There is nothing that stands out to indicate the bottom is in that I can see.  Maybe we rally some more and maybe we don't  There are MAs above on both the SPX daily and futures charts that could provide resistance.  If the selling is exhausted that resistance won't last long.  If not then we could roll over and tank.  This is a good time to be nimble or be on the sidelines.

For months the pundits have been telling us the drop in energy prices will be a big positive for consumers as they have more money to spend.  They often pound the table on retail as being the beneficiaries.  Here is a rather interesting article on that.  Consumer Companies Lowering Earnings Guidance, Despite Oil Price Drop  There are some interesting facts in that article.  Worth a couple minutes to read.  Here are a couple of interesting snippets.

What is surprising, however, is the unusually high number of companies in the Consumer Discretionary (XLY) sector issuing negative EPS guidance for Q4.  While the number of companies issuing negative EPS guidance in the Information Technology (XLK) sector (24) is 11% above the five-year average (21.6) for the sector, the number of companies issuing negative EPS guidance in the Consumer Discretionary sector (24) is 73% above the five-year average for the sector (13.9). 

Seven of the 24 companies that issued negative EPS guidance in this sector specifically discussed lower oil and gas prices in relation to their guidance. All seven companies stated that they either had not seen a positive impact to date, or that the positive impact was being offset by other negative factors.

Earnings in the energy sector are getting killed.  I read a while back that the financial sector was also having some earnings problems.  Retail was supposed to be a shining star.  I am starting to wonder how this earnings season is going to play out.  It may be more volatile then we have seen the last few years.

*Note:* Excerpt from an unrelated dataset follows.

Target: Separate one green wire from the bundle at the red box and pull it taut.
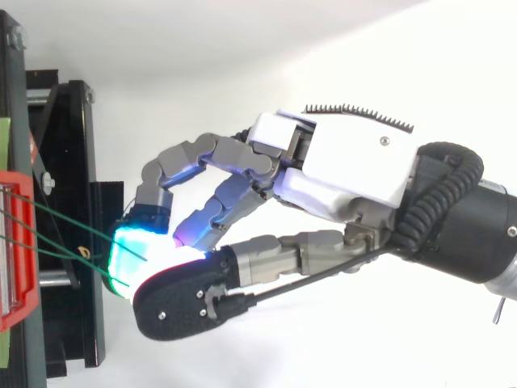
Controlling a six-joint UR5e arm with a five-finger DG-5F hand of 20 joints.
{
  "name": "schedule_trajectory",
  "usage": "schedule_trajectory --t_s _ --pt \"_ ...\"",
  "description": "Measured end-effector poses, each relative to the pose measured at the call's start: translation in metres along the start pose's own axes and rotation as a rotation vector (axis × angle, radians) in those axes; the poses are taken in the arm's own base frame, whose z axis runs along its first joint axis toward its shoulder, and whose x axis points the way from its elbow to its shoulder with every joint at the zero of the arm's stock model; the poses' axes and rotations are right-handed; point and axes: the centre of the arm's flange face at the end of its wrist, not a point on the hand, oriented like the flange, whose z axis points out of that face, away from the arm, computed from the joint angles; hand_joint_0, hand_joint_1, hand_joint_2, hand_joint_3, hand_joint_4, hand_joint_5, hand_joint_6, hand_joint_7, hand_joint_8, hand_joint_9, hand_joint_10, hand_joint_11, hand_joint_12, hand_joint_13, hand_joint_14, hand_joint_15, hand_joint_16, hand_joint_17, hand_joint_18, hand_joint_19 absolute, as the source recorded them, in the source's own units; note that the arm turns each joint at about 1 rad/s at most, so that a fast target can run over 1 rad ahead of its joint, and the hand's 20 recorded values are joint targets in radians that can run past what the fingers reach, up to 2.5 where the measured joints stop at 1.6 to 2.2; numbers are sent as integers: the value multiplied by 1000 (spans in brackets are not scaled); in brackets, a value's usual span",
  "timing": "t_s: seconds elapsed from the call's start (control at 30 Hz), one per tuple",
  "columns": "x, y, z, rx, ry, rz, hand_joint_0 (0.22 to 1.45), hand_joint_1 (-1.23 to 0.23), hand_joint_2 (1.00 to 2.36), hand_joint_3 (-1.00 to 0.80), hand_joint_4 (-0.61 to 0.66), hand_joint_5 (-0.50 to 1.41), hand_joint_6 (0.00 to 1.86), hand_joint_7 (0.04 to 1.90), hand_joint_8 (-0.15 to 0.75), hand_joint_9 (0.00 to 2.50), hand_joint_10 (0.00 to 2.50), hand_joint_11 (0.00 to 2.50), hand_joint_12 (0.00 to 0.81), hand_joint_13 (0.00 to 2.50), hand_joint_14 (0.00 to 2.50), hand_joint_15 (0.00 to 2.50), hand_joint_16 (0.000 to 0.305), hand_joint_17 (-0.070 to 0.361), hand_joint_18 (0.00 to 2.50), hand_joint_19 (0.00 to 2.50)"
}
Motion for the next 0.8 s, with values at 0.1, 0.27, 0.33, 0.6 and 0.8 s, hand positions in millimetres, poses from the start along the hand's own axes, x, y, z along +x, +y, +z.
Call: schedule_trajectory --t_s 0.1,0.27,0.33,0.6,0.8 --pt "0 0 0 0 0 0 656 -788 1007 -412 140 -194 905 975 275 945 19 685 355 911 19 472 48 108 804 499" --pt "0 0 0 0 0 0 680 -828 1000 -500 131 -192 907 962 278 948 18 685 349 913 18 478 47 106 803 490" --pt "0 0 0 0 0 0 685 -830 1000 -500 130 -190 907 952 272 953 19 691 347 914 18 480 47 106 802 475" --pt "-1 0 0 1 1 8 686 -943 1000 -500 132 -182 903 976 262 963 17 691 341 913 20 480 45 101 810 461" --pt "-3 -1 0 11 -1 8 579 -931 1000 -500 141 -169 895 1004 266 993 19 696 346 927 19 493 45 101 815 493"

The energy sectpr problems begin.  I saw this today.

A private company that drills in Texas, WBH Energy LP, and its partners, filed for bankruptcy protection, saying a lender refused to advance more money.

The key thing here is money being cut off.  Almost all of these small energy companies are cash flow negative.  They only live because there were plenty of people willing to throw money at them.  Those days are certainly over unless oil makes a big rebound.  Layoffs are coming.